ESPN's latest bowl projections:

*Penn State vs. Texas*, FedEx BCS National Championship Game
*Alabama vs. Utah*, Allstate Sugar
*TCU vs. Oregon State* , Pioneer Las Vegas
*Brigham Young vs. Cincinnati*, San Diego County Credit Union Poinsettia


----------



## Riverrat77 (Sep 7, 2007)

UW and WSU.... APPLE CUP BABY!!! Lets see who can finish with the worst record in HISTORY!!! Go Dawgs!! :?


----------



## buggsz24 (Mar 18, 2008)

Willingham ready to leave at the end of this season.

Did anyone else see this ?

Washington is now 0-7 and their coach has offered to walk at the end of the season.......hey wait, didn't BYU only win by one on a controversial play?

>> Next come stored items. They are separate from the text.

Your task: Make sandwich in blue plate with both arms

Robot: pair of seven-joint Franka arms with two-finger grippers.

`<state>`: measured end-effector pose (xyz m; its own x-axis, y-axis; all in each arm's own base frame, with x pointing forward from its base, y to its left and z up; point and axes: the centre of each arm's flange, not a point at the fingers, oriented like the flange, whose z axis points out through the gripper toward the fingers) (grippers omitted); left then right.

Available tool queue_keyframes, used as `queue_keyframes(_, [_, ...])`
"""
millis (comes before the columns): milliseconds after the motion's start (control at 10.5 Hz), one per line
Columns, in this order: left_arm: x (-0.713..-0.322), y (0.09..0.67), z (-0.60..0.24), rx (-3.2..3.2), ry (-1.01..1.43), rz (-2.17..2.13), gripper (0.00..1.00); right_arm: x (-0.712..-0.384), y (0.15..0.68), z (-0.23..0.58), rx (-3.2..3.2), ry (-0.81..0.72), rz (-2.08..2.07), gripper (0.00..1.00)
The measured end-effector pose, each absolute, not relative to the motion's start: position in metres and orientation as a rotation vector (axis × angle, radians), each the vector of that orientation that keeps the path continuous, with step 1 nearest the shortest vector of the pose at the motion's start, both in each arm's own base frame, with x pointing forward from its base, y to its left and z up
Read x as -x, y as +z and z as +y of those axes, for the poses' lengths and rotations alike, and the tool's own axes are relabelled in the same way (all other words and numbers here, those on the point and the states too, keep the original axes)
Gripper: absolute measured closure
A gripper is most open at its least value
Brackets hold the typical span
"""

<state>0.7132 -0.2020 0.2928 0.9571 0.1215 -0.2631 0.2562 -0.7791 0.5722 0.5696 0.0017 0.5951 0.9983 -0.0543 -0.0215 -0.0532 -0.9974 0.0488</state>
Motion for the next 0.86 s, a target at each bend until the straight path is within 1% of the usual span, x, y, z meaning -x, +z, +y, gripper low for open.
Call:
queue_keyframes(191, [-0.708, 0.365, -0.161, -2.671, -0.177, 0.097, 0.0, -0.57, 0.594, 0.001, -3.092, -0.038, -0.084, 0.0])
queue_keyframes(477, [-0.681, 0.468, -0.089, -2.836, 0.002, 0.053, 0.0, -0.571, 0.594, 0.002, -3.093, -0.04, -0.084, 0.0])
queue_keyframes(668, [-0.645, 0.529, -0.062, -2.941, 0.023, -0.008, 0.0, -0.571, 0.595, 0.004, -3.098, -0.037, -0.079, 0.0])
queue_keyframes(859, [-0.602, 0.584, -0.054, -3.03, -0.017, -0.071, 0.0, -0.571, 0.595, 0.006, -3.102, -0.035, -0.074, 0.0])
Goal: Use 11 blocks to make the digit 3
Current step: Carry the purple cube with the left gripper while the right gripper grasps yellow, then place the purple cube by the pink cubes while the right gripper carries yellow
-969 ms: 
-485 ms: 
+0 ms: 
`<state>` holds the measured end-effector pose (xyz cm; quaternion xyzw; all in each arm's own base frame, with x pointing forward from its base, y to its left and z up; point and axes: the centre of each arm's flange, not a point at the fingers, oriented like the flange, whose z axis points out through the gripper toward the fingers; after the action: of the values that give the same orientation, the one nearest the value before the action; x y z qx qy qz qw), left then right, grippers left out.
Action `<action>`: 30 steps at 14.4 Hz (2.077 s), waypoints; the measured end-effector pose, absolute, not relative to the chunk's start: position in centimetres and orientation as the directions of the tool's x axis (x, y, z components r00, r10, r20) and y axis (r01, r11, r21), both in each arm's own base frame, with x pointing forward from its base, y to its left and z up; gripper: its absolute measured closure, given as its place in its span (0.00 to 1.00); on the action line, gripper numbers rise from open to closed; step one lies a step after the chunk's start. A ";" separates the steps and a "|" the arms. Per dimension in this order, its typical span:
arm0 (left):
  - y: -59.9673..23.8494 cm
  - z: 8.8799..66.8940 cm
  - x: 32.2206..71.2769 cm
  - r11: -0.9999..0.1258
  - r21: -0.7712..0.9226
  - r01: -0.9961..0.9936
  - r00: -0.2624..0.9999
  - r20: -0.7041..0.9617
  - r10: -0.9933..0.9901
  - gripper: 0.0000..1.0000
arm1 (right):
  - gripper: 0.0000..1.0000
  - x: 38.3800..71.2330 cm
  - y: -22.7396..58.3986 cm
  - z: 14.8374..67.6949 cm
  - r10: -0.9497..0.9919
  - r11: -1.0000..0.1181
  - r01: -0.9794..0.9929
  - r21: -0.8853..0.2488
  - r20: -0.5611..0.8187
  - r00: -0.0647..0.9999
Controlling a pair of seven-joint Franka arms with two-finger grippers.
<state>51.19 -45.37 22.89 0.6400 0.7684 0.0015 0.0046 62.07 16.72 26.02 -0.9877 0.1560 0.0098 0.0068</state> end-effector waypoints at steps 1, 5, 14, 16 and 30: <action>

Seems like a top 20 ranking would be a little too high for team with that type of record right ?


----------



## HighNDry (Dec 26, 2007)

Whitlessham won't leave unless it's to his beloved Y. And that won't happen becasue he hates the sound of his own voice and doesn't attend firesides.

BYU won the game when the referee blocked a point-after filed goal attempt. Just imagine how the kicker felt after getting a 30 yarder blocked. Just couldn't get the trajectory right. It was such a long attempt he had to kick it low just to get it there. What a whimp. What a loser. Blame it on the refs. That's what real losers do. Call it controversial. That's what real losers do. Why don't you get over it and put your big boy pants on?

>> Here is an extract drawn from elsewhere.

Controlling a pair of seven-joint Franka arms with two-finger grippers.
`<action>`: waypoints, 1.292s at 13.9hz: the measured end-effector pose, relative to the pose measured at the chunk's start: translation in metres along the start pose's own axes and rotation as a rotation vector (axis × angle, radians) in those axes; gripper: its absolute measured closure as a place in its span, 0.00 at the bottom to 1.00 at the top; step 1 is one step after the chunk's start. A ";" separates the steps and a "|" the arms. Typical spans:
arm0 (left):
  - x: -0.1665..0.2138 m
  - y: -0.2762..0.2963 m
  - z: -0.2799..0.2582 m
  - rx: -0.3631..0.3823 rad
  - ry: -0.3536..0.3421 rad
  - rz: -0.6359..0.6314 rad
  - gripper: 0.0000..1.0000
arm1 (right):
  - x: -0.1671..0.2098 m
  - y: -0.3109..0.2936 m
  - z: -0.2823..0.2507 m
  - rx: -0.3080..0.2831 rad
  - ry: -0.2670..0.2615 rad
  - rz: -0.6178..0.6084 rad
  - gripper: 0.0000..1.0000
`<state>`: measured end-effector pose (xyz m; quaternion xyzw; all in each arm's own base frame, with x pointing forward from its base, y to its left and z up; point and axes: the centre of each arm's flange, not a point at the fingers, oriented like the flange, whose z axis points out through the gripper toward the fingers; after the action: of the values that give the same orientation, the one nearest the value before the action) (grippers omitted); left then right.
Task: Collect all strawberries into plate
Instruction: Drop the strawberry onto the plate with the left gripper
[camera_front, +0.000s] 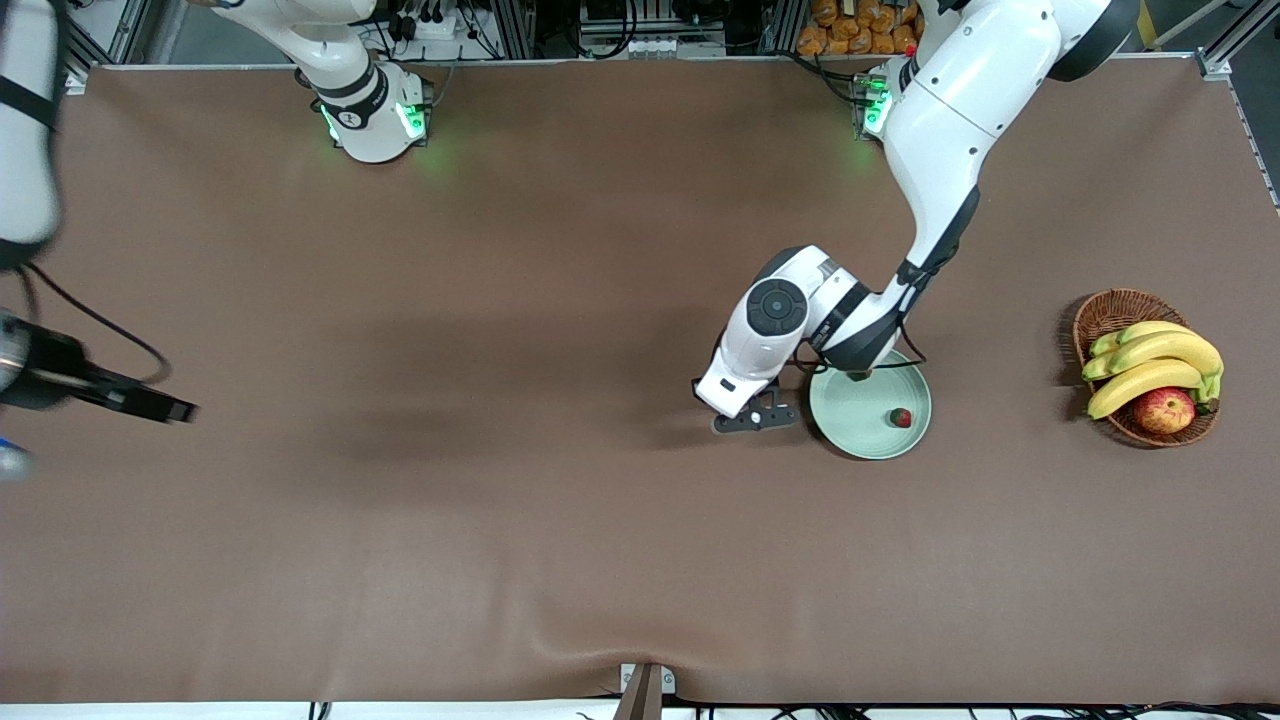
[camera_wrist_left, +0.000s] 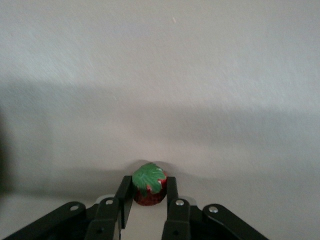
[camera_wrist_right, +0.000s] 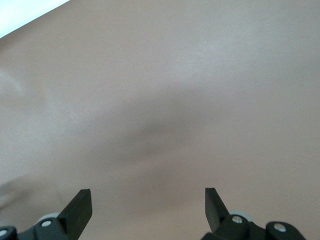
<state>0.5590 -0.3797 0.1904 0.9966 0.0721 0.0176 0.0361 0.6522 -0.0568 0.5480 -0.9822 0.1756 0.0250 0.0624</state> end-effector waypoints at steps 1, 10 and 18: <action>0.008 -0.005 -0.005 -0.001 0.012 -0.008 0.69 | -0.008 0.011 -0.017 -0.008 0.016 -0.018 0.00; 0.077 -0.105 -0.070 0.134 -0.022 0.100 0.69 | -0.106 0.025 -0.065 -0.065 0.076 -0.081 0.00; 0.076 -0.149 -0.036 0.182 -0.144 0.224 0.57 | -0.104 0.011 -0.082 -0.072 0.143 -0.112 0.00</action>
<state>0.6115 -0.2189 0.2171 0.9962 -0.0408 -0.0567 -0.0512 0.5533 -0.0421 0.6350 -0.9913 0.1233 -0.0427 0.0158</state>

Now, if you want to rub the TCU loss in. Go ahead, the Y stunk it up!


----------



## jahan (Sep 7, 2007)

HighNDry said:


> Whitlessham won't leave unless it's to his beloved Y. And that won't happen becasue he hates the sound of his own voice and doesn't attend firesides.

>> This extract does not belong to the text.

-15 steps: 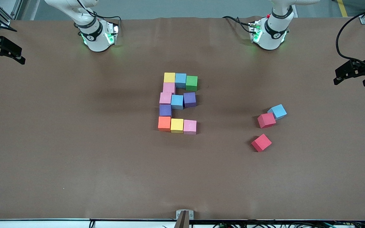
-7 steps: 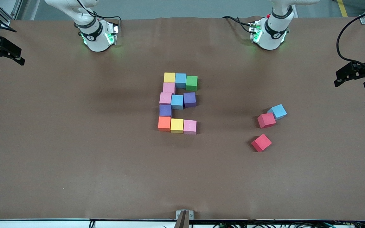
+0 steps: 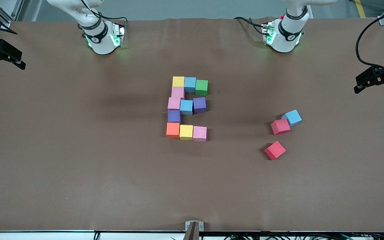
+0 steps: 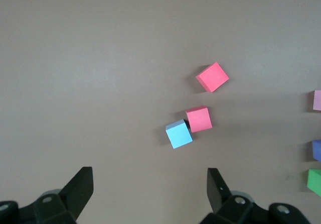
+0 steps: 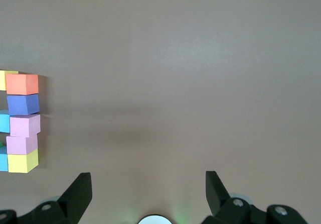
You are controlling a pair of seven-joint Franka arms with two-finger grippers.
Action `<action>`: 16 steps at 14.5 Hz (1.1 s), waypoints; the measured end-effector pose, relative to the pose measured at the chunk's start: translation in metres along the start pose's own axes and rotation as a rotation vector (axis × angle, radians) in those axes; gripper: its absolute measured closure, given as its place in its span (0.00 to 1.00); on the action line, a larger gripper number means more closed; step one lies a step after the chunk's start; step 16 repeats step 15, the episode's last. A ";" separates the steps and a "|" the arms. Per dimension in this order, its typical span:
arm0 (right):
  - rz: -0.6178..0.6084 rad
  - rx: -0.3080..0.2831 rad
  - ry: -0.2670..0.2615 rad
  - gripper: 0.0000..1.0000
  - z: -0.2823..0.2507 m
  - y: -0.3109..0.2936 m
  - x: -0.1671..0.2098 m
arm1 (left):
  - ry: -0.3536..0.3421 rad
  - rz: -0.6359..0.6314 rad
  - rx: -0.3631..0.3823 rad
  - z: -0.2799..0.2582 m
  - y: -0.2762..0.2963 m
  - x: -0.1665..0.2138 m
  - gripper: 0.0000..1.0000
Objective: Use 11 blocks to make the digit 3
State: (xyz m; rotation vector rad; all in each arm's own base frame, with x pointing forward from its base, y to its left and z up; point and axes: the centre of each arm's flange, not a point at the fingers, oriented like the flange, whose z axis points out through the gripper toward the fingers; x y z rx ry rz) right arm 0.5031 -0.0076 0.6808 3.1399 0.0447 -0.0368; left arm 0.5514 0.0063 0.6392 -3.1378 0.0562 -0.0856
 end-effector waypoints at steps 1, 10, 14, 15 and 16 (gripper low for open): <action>0.000 0.000 0.000 0.00 0.000 0.000 0.000 | -0.004 -0.015 0.000 -0.006 0.000 -0.001 0.00; 0.000 0.000 0.001 0.00 0.000 0.000 0.000 | -0.010 -0.029 0.001 -0.010 0.002 0.001 0.00; 0.000 0.000 0.001 0.00 0.000 0.000 0.000 | -0.011 -0.030 0.001 -0.010 0.002 0.001 0.00; 0.000 0.000 0.001 0.00 0.000 0.000 0.000 | -0.011 -0.030 0.001 -0.010 0.002 0.001 0.00; 0.000 0.000 0.001 0.00 0.000 0.000 0.000 | -0.011 -0.030 0.001 -0.010 0.002 0.001 0.00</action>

Wow so much anger. :wink: :lol:


----------



## bowhunter3 (Oct 18, 2007)

HighNDry said:


> Whitlessham won't leave unless it's to his beloved Y. And that won't happen becasue he hates the sound of his own voice and doesn't attend firesides.
> 
> BYU won the game when the referee blocked a point-after filed goal attempt. Just imagine how the kicker felt after getting a 30 yarder blocked. Just couldn't get the trajectory right. It was such a long attempt he had to kick it low just to get it there. What a whimp. What a loser. Blame it on the refs. That's what real losers do. Call it controversial. That's what real losers do. Why don't you get over it and put your big boy pants on?
> 
> Now, if you want to rub the TCU loss in. Go ahead, the Y stunk it up!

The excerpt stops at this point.